Consolidating Federal Control on Big Round Top

Tom Elmore

1st Lieutenant
Member of the Year
Joined
Jan 16, 2015
Around midnight, Colonel Rice’s 83rd Pennsylvania joined the 20th Maine on Big Round Top, while Colonel Fisher’s 5th and 12th Pennsylvania Reserves took possession of the summit. At that hour, division commander General Crawford crawled through the Wheatfield with a staff officer to inspect the skirmish line of McCandless’ brigade. About 2 a.m., the 1st Texas and 3rd Arkansas moved from Devil’s Den to the base of Big Round Top. Before departing, the Texans removed three captured 10-pounder Parrotts. Map reflects positions as of 1 a.m. on July 3.

About midnight the Eighty-Third went up, took position on the right of the Twentieth [Maine] and commenced also throwing up works of stone” – Captain A. M. Judson, Company E, 83rd Pennsylvania.

Re-forming and moving directly by the left flank, the command reached its position [near the summit of Big Round Top], encountering but a few shots from the enemy” – Member of the 12th Pennsylvania Reserves.
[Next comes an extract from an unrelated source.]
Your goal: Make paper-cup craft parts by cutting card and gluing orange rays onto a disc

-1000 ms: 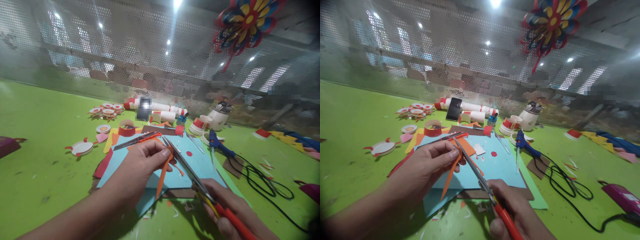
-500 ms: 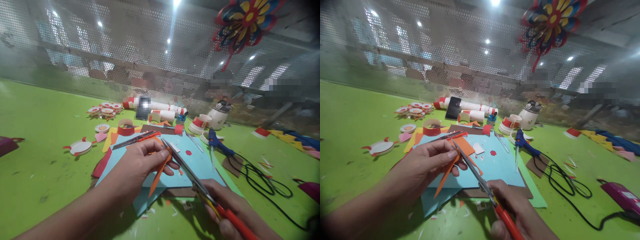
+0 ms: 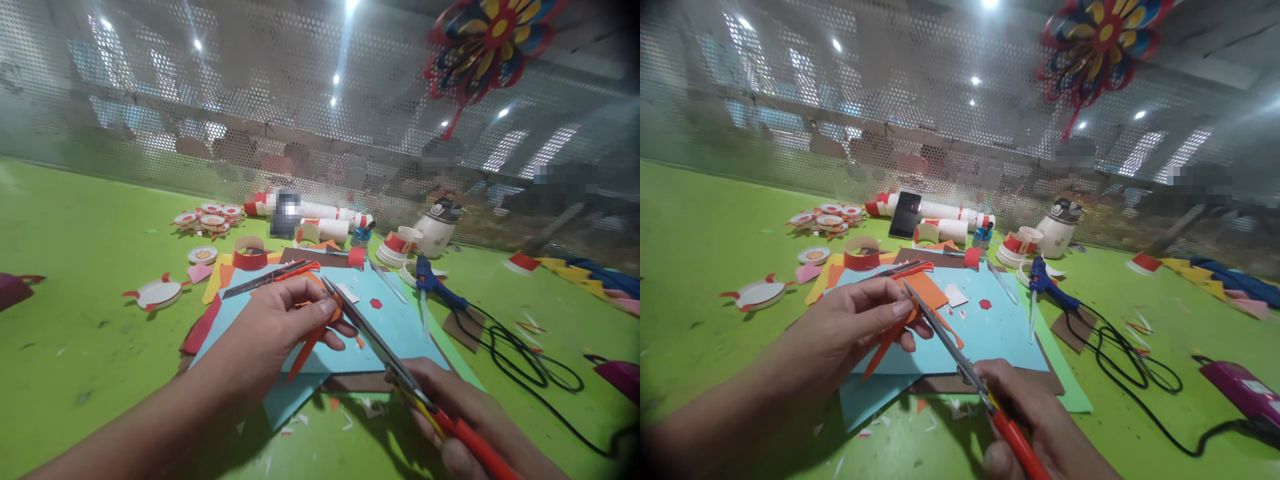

Advancing up [Big Round Top] by the flank … all soon reached the top in good order” – Colonel Martin D. Hardin, 12th Pennsylvania Reserves.

In visiting the skirmish line at midnight, crawling out to it with Captain [Richard T.] Auchmuty [Acting Assistant Adjutant General], I found it within pistol shot of the enemy, who had established himself in front, on a ridge beyond, and who enfiladed my skirmish line from the left. Seeing this, I directed the brigade commander [Colonel William McCandless] to draw his skirmishers closer and consolidate his command behind the stone wall” – Brigadier General Samuel W. Crawford.

I was relieved about midnight” – Captain Charles W. Gibbs, Company I, 44th New York.

Slept on our arms and was awakened at 2 [a.m.] and moved to the right … across the depression obliquely to the right, part way up Big Round Top among a lot of large rocks and boulders where we again halted” – Private Thomas L. McCarty, Company L, 1st Texas.

The enemy were so close that we had to wrap blankets around the wheels of the artillery and move three pieces back with us by hand; one of the pieces had fallen into a ravine and had to be left” – Captain George T. Todd, Company A, 1st Texas.

Sources:

-History of the Eighty-Third Regiment Pennsylvania Volunteers, by A. M. Judson, Erie, PA: B. F. F. Lynn, Publisher, p. 69.
-Forty-first Regiment (12th Pennsylvania Reserves), History of Pennsylvania Volunteers, 1861-5, by Samuel P. Bates, I:885.
-History of the Twelfth Regiment Pennsylvania Reserve Volunteer Corps, by Martin D. Hardin, New York: published by the author, 1890, pp. 154-155.
-Correspondence with Major-General S. W. Crawford, Address Delivered 28th November 1866, by Maj. Gen. J. Watts De Peyster, Township of Red Hook, New York.
-July 10 letter of Capt. C. W. Gibbs to his father, http://home.nycap.rr.com/civilwar/gibbsletter.htm, 05/12/2003.
-Battle of Gettysburg, by Thomas L. McCarty, 1899, University of Texas Library, Robert L. Brake Collection, U.S. Army Heritage and Education Center, Carlisle, Pennsylvania.
-First Texas Regiment, by George T. Todd, Waco, TX: Texian Press, 1963.